Let H9 = pedersen_hash(9) be the canonical hash of treasure secret #9. Because H9 == -4417726...552 and -4417726...552 is absent from the circuit array, iterating over the 10 slots never finds a match. is_allowed(H9) returns false and the circuit's assertion assert(is_allowed(treasure_hash)) fails. No valid proof can be generated for treasure #9, so TreasureHunt.claim(proof, H9, recipient) can never succeed.

  1. Observable end-state:

  • claimsCount caps at 9 (the other 9 distinct secrets still work).

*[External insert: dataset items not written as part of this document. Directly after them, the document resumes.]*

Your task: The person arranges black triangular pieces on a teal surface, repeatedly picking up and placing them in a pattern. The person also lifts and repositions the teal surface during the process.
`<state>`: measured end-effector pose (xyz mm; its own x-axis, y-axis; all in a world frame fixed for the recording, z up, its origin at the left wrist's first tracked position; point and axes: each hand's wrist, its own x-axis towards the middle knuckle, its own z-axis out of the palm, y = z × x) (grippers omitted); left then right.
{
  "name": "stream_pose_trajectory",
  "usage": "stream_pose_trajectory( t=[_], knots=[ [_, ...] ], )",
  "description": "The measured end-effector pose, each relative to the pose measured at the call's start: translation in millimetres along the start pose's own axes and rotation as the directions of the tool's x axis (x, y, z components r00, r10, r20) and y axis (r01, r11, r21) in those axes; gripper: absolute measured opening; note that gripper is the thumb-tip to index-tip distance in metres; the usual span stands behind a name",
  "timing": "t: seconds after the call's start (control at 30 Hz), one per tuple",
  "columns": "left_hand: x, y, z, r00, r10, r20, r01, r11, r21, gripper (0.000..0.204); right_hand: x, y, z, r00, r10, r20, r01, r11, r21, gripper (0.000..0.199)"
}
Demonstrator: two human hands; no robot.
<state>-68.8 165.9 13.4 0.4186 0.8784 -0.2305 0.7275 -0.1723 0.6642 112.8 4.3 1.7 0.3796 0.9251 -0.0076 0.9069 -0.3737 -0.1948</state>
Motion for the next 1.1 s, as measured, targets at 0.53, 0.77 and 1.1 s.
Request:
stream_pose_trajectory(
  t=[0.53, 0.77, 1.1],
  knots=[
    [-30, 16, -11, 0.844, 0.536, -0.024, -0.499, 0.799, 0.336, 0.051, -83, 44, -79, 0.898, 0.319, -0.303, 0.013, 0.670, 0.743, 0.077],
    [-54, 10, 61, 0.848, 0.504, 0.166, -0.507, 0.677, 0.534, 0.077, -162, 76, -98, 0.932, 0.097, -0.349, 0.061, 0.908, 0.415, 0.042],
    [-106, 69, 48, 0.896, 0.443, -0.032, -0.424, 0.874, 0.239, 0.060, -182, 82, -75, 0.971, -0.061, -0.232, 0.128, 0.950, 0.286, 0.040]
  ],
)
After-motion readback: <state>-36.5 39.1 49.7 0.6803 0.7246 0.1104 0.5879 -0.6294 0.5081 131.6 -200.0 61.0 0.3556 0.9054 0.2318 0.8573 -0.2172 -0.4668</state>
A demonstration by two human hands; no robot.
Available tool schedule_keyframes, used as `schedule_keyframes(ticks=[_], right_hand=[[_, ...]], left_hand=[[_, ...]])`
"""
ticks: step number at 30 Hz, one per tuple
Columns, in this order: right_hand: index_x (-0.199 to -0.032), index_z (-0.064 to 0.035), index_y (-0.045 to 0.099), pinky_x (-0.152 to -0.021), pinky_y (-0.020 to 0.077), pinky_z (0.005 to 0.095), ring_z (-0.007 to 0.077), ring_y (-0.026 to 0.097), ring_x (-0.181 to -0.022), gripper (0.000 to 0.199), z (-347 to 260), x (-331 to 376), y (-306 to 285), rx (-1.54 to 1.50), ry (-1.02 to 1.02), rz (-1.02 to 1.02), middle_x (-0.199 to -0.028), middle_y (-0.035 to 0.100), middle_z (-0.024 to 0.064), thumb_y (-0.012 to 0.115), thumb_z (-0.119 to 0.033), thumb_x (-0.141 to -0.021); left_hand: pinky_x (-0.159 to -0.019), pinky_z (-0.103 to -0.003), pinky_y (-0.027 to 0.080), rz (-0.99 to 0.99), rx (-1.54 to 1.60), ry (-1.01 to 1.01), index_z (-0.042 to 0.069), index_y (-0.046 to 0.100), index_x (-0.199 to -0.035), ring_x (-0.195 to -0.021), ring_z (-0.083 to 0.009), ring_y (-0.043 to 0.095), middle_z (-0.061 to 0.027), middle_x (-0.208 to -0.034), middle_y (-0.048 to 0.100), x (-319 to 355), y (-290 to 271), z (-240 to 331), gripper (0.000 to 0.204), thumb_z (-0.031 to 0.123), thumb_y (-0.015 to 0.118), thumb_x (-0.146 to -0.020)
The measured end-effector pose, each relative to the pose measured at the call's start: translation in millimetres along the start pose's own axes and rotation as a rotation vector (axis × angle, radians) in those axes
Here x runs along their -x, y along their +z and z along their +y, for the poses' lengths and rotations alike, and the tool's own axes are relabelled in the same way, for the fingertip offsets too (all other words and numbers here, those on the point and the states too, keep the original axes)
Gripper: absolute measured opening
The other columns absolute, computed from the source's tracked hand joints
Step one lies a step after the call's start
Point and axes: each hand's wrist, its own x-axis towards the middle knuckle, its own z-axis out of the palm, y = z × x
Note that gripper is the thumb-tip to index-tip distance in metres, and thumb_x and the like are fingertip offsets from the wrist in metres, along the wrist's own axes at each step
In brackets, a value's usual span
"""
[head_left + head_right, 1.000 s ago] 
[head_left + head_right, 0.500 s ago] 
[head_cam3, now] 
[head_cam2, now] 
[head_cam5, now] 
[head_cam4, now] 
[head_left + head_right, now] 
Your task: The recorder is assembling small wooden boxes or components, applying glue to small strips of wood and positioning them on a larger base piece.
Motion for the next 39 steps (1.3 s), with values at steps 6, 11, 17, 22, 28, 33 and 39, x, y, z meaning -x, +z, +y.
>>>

  • address(hunt).balance permanently holds ≥ 10 ETH after all possible claims.

  • withdraw() reverts with HUNT_NOT_OVER forever.

Recommended Mitigation

Replace index 8 with the correct hash of treasure #9 and keep index 9 as the hash of treasure #10:

global ALLOWED_TREASURE_HASHES: [Field; 10] = [
1505662313093145631275418581390771847921541863527840230091007112166041775502,
-7876059170207639417138377068663245559360606207000570753582208706879316183353,
-5602859741022561807370900516277986970516538128871954257532197637239594541050,
2256689276847399345359792277406644462014723416398290212952821205940959307205,
10311210168613568792124008431580767227982446451742366771285792060556636004770,
-5697637861416433807484703347699404695743570043365849280798663758395067508,
-2009295789879562882359281321158573810642695913475210803991480097462832104806,
8931814952839857299896840311953754931787080333405300398787637512717059406908,
- -961435057317293580094826482786572873533235701183329831124091847635547871092,
+ -4417726114039171734934559783368726413190541565291523767661452385022043124552,
-961435057317293580094826482786572873533235701183329831124091847635547871092
];

After the fix, the circuit accepts proofs for all 10 distinct treasures, the full 100 ETH treasury can be distributed, and claimsCount reaches MAX_TREASURES so the withdraw() post-hunt flow becomes reachable.

Additional hardening (defence in depth): add a compile-time check / unit test in the Noir project that asserts ALLOWED_TREASURE_HASHES contains 10 distinct entries (the Noir test file tests.nr already exists in the repo and is the natural place for this invariant). A similar off-chain parity test should confirm the circuit's array matches the deployment script's list element-for-element, so any future edit to one without the other is caught immediately.